__Your goal__: What is needed is an exact copy of the lines in the listing below, from the one with "Robots arm that" up to and including the one with "expansion slot that", with no other lines.

__Given data__:
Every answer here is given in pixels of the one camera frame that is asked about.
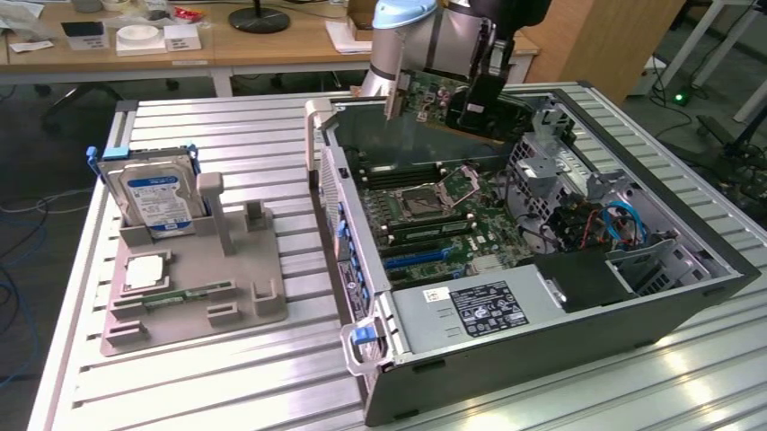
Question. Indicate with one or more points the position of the red packet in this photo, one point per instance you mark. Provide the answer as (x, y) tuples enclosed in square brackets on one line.
[(189, 15)]

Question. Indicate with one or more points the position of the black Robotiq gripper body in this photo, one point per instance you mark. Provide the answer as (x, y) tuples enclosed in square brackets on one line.
[(510, 18)]

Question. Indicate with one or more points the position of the green motherboard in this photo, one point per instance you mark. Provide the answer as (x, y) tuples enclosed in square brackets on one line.
[(480, 242)]

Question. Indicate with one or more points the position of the wooden desk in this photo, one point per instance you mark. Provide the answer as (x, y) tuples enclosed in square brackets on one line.
[(270, 49)]

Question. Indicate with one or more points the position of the silver CPU chip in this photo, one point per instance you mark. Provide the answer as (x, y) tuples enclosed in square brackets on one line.
[(148, 271)]

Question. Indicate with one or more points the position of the open black PC case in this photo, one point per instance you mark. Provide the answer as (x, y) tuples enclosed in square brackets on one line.
[(540, 359)]

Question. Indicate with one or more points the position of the black round lamp base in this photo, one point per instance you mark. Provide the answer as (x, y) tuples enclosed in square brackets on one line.
[(258, 20)]

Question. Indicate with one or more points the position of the wooden cabinet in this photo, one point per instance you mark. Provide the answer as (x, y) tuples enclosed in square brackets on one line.
[(600, 45)]

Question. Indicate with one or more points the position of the green graphics card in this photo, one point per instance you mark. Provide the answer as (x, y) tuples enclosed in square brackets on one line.
[(432, 94)]

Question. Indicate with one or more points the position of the small plain white box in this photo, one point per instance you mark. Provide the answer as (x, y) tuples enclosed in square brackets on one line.
[(181, 38)]

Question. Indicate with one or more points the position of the grey printed parts rack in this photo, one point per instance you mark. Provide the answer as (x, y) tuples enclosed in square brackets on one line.
[(193, 269)]

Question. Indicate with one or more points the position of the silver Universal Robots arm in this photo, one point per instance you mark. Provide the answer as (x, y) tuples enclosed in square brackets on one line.
[(408, 54)]

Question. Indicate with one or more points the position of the black expansion slot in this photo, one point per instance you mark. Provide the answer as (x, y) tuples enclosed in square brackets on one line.
[(410, 249)]

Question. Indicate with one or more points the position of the white paper note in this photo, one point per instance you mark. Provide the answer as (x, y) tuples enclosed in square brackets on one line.
[(30, 46)]

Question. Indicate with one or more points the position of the hard disk with blue caddy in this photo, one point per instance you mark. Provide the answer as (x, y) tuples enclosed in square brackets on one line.
[(157, 197)]

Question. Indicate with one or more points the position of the black plastic shroud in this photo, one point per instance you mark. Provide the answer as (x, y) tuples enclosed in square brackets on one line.
[(582, 278)]

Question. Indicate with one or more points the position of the white box with black top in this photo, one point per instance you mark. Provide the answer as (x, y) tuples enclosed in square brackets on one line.
[(87, 42)]

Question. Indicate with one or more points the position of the perforated metal disk bay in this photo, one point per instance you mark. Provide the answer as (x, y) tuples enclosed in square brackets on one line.
[(540, 179)]

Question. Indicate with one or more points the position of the CPU socket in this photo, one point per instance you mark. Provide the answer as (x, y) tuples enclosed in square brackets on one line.
[(422, 199)]

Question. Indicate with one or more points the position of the brown cardboard box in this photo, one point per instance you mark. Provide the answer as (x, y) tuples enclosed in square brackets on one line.
[(360, 9)]

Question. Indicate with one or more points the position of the black office chair base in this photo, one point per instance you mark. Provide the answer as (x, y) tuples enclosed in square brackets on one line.
[(78, 96)]

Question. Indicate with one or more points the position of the white paper stack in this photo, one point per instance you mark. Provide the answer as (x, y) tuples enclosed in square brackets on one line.
[(345, 38)]

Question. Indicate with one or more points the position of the white box with round dish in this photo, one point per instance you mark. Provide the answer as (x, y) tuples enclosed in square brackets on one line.
[(141, 45)]

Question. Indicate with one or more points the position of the grey metal drive cage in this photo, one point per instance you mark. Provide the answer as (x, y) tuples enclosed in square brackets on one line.
[(660, 269)]

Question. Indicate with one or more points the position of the green RAM stick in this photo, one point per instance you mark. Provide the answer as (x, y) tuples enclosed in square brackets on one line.
[(181, 295)]

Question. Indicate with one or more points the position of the blue expansion slot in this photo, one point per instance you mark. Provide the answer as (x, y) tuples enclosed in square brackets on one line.
[(414, 259)]

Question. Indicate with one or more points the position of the black-labelled RAM stick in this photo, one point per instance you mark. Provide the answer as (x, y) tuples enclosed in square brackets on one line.
[(432, 230)]

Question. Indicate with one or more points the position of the metal socket cover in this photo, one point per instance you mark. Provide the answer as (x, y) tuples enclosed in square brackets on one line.
[(462, 179)]

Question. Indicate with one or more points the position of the grey power supply unit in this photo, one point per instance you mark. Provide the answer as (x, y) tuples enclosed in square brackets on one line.
[(432, 323)]

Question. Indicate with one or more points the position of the green lit power switch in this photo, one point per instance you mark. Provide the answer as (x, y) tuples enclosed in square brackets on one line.
[(680, 96)]

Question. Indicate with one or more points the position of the white table frame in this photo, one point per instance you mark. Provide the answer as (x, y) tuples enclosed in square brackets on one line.
[(696, 36)]

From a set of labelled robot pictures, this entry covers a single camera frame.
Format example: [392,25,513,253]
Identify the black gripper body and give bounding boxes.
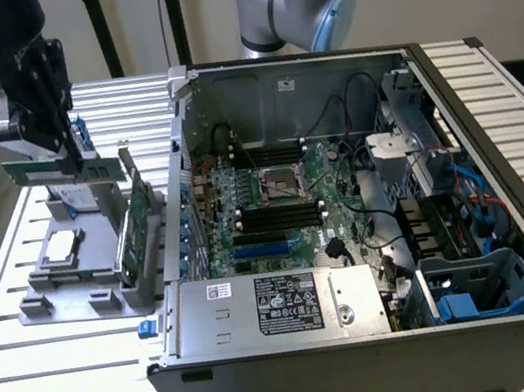
[0,29,84,167]

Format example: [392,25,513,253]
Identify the black RAM slot bank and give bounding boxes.
[233,193,330,242]
[225,129,312,176]

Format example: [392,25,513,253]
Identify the grey power supply unit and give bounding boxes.
[164,249,394,371]

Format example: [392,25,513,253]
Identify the green RAM stick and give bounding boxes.
[0,141,128,202]

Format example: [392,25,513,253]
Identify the blue data wire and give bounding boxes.
[443,152,522,263]

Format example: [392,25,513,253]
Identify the silver CPU chip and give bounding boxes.
[41,227,89,265]

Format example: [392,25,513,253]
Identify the red wire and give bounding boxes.
[474,190,514,225]

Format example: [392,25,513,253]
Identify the green motherboard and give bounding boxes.
[174,126,409,314]

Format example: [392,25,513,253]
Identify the disk with blue caddy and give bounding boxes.
[31,109,109,225]

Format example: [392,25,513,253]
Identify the green graphics card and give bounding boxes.
[104,166,166,288]

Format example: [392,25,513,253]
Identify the black expansion slot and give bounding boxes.
[233,256,269,277]

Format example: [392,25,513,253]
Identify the black stand pole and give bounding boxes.
[162,0,194,68]
[77,0,126,83]

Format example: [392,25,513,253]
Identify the blue expansion slot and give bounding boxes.
[233,238,292,265]

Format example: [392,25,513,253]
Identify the silver metal drive cage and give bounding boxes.
[353,59,470,207]

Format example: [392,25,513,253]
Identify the open black PC case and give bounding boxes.
[93,4,524,392]

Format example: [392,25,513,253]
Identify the grey parts rack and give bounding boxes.
[0,131,187,337]

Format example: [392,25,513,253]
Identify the CPU socket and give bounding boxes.
[245,159,315,212]

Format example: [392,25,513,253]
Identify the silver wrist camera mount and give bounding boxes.
[0,87,31,145]

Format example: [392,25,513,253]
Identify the blue-grey plastic disk bay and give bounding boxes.
[395,239,524,336]

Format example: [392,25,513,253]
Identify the black looped wire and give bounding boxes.
[307,68,389,142]

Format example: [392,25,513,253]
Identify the blue plastic clip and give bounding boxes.
[135,316,159,341]

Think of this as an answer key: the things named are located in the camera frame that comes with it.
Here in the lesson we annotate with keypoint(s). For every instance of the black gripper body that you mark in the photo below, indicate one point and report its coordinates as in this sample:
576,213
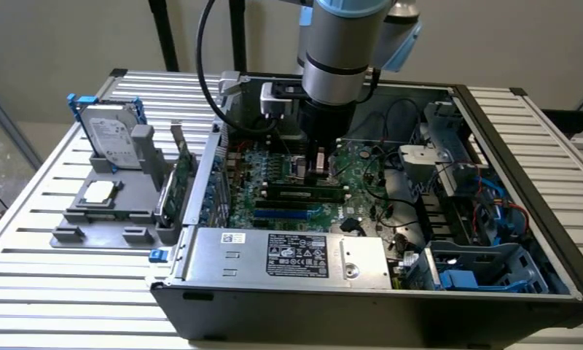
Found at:
327,120

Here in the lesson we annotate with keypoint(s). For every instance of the green RAM stick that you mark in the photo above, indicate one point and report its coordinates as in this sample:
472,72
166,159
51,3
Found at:
301,191

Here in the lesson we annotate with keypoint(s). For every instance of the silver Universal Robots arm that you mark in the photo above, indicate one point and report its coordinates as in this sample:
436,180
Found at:
340,43

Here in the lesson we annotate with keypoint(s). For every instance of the black empty RAM slot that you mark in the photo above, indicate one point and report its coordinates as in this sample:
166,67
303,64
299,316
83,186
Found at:
296,203

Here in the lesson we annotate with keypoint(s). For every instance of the blue expansion slot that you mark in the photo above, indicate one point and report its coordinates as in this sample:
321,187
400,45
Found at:
284,213

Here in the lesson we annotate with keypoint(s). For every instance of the green Dell motherboard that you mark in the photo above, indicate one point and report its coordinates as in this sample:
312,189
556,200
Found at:
272,164

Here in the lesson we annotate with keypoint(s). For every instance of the grey metal disk bay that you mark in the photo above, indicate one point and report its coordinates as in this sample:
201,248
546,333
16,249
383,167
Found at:
448,146

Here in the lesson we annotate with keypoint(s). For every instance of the green graphics card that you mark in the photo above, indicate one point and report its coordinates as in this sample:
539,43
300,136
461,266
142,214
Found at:
175,189

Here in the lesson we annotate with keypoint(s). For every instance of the silver power supply unit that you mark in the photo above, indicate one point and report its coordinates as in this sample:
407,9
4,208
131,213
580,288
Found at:
253,262

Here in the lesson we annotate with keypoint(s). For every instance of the blue plastic case latch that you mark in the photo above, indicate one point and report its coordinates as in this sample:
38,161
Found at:
159,254

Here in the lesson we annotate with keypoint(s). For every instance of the silver hard disk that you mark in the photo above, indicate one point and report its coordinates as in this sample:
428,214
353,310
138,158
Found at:
112,138

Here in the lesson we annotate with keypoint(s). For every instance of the black open PC case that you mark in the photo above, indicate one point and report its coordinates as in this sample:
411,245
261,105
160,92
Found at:
321,313

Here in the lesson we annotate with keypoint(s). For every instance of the grey blue drive cage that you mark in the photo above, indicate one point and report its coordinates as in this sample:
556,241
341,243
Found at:
487,262

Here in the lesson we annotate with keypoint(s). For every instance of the silver CPU chip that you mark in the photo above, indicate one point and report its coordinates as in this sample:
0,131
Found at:
100,191

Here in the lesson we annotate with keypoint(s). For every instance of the grey plastic parts rack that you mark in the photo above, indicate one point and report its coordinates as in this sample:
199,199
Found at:
112,226

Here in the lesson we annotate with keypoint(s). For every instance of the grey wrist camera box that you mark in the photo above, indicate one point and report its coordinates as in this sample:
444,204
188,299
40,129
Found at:
276,99

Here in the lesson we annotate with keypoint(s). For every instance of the black metal stand post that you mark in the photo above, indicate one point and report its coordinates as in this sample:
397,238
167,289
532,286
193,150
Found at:
240,33
166,33

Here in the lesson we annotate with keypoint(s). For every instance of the blue disk bracket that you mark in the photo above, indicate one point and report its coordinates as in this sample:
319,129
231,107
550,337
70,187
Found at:
88,100

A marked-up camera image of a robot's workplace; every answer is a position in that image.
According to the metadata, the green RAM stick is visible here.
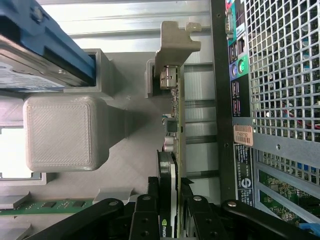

__Response below__:
Here in the lesson we annotate with keypoint(s). For every instance of the silver Universal Robots arm that you mark in the photo above, indicate one point and report its coordinates as in this sample:
436,180
Found at:
340,43

Here in the lesson we annotate with keypoint(s). For every instance of the black empty RAM slot that you mark in the photo above, indicate one point and report its coordinates as in this sample:
166,67
303,64
299,316
83,186
Found at:
296,203

Here in the lesson we annotate with keypoint(s). For every instance of the blue expansion slot that you mark in the photo above, indicate one point and report its coordinates as in this sample:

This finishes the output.